Let's make this very easy. If Ms. Houppert produces one single instance of a legitimate medical or pharma source equating the normal menstrual period with a disease I'm prepared to eat her hat.
And what’s a poor menstruating woman to do? Get cranky with the prophets who offer to cure us of menstruation; who minimize the complex interplay of hormones and their many roles in our bodies; who gloss over the still unknown long-term effects of menstrual suppression; who promise that cycle-free women are better lovers, mothers, workers.
If you want to be taken seriously, don't project your odd fantasies--
prophets who offer to cure us of menstruation, really?--on pharma, or make wild, misguided accusations.
Questioning, for example, the effect of the extra weeks of estrogen exposure with Lybrel shows you've bothered to familiarize yourself with the topic you are venturing an opinion on. Throwing
complex interplay of hormones and their many roles in our body around and hoping it will stick only denotes your ignorance of facts.
As does the accusation that the long-term effects of menstrual suppression are still unknown. They're not. [See, this is where knowing what you're talking about comes in handy.]
The effects of menstrual suppression and the effects of eliminating the monthly withdrawal bleed are two distinct issues.

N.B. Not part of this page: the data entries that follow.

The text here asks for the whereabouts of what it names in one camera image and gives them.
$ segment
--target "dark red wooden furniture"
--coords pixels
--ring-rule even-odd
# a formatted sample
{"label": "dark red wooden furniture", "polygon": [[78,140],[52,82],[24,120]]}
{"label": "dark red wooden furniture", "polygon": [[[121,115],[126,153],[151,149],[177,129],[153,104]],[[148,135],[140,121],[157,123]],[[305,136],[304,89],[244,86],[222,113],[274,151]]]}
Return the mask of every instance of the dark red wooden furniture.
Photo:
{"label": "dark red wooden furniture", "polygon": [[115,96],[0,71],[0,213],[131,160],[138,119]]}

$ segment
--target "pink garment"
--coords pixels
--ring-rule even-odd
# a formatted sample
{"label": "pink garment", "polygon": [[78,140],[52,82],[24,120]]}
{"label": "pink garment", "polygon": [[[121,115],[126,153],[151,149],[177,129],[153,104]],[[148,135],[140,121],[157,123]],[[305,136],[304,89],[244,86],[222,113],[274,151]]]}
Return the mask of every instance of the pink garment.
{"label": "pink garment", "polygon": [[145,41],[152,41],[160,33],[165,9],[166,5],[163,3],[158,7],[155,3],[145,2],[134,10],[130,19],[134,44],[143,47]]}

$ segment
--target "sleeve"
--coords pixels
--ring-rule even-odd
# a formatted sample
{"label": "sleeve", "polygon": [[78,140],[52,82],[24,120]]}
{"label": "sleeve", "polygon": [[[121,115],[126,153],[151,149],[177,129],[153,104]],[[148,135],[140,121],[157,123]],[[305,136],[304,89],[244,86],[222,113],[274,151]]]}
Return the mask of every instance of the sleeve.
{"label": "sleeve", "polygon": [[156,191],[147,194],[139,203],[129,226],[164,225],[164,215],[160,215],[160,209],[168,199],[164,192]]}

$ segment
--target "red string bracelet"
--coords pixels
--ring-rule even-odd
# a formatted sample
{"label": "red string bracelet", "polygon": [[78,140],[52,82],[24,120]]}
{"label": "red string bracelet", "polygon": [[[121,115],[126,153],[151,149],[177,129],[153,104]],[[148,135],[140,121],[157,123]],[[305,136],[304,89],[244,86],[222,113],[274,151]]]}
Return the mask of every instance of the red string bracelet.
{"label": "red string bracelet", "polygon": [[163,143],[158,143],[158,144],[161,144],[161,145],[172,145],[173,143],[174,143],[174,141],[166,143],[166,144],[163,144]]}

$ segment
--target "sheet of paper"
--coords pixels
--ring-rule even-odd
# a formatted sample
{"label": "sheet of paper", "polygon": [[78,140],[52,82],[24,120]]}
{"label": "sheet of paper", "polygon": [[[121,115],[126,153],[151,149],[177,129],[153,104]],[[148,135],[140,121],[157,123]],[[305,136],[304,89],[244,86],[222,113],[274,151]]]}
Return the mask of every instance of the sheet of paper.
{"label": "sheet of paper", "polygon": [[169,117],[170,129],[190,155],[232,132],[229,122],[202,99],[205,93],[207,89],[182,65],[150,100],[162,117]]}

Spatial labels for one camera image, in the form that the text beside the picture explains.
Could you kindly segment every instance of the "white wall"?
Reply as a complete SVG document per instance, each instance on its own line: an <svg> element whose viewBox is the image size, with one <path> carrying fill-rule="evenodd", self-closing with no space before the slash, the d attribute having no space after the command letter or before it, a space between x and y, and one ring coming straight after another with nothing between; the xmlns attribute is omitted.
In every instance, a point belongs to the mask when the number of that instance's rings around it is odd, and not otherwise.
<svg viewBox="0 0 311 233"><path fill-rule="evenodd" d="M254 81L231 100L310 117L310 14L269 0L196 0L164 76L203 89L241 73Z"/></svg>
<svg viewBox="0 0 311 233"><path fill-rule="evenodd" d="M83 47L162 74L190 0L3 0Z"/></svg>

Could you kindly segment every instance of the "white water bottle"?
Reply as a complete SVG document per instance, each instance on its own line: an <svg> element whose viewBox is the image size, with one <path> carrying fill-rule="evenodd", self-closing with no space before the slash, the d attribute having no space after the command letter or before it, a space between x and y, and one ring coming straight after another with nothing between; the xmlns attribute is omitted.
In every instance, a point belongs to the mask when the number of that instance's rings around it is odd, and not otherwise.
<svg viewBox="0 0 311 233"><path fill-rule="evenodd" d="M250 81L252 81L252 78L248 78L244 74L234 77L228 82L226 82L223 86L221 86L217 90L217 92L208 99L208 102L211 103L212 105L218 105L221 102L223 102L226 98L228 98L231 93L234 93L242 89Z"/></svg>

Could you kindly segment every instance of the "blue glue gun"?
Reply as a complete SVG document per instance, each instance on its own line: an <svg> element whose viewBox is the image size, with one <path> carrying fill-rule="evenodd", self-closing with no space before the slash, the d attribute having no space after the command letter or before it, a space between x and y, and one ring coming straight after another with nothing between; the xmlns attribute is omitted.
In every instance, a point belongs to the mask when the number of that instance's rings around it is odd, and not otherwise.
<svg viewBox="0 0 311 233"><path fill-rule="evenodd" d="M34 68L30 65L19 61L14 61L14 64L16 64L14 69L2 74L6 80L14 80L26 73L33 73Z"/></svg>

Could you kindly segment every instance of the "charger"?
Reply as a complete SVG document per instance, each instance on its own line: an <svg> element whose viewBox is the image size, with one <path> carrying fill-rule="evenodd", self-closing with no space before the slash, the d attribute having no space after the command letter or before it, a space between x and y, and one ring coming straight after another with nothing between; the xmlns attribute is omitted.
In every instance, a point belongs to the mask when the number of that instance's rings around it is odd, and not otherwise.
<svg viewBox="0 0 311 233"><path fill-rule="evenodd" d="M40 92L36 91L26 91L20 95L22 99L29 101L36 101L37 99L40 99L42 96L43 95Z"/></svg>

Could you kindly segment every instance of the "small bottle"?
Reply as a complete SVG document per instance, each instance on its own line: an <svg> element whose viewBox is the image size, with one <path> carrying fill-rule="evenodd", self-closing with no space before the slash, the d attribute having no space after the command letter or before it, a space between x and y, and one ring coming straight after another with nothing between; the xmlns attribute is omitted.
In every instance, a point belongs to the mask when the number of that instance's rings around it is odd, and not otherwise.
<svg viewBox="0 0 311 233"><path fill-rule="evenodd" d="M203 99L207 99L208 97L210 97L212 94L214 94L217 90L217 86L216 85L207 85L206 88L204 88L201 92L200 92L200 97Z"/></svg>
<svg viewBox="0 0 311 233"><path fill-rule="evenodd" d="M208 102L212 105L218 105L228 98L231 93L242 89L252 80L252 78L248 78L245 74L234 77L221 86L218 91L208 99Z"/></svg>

We know that suppressing your period long term is not detrimental (actually, there's evidence it's beneficial, but I digress). And how do we know that? From decades of observing the effects of menstrual suppression in women who, you know, don't menstruate for extended intervals: Pill users, pregnant women, breastfeeding women.
But what about the effects of eliminating the monthly withdrawal bleed? Unlike the menstrual period, withdrawal bleeding is an artificial manipulation. The bleeding frequency isn't intrinsic; it's arbitrarily set (monthly by the Pill's inventors; every 3 months by Seasonale's manufacturer; never by Lybrel's manufacturer).
Briefly, the correct question is, will the shift in bleeding frequency (prolonged hormone exposure) negatively impact, for example, the risk of uterine cancer or cardiovascular side effects? Based on all the available evidence--clinical (long-term) and studies (short-term)--the answer is no. Eliminating the monthly withdrawal bleed is safe.
Bottom line: The menstrual period is a normal body function, not an affliction. You suppress your period to improve your health, if having a period is a health concern, or to benefit your lifestyle, if the period is a simple inconvenience. And you eliminate withdrawal bleeding because there's no reason to bleed monthly while on the Pill.
Now if only The New York Times and its columnists could figure out that, even for op-ed articles about the menstrual period, accuracy still matters, I could.....
You know, I had a few clever endings for that phrase, but if you really think about it, there's nothing funny about this much misinformation, relentlessly repeated and prominently displayed.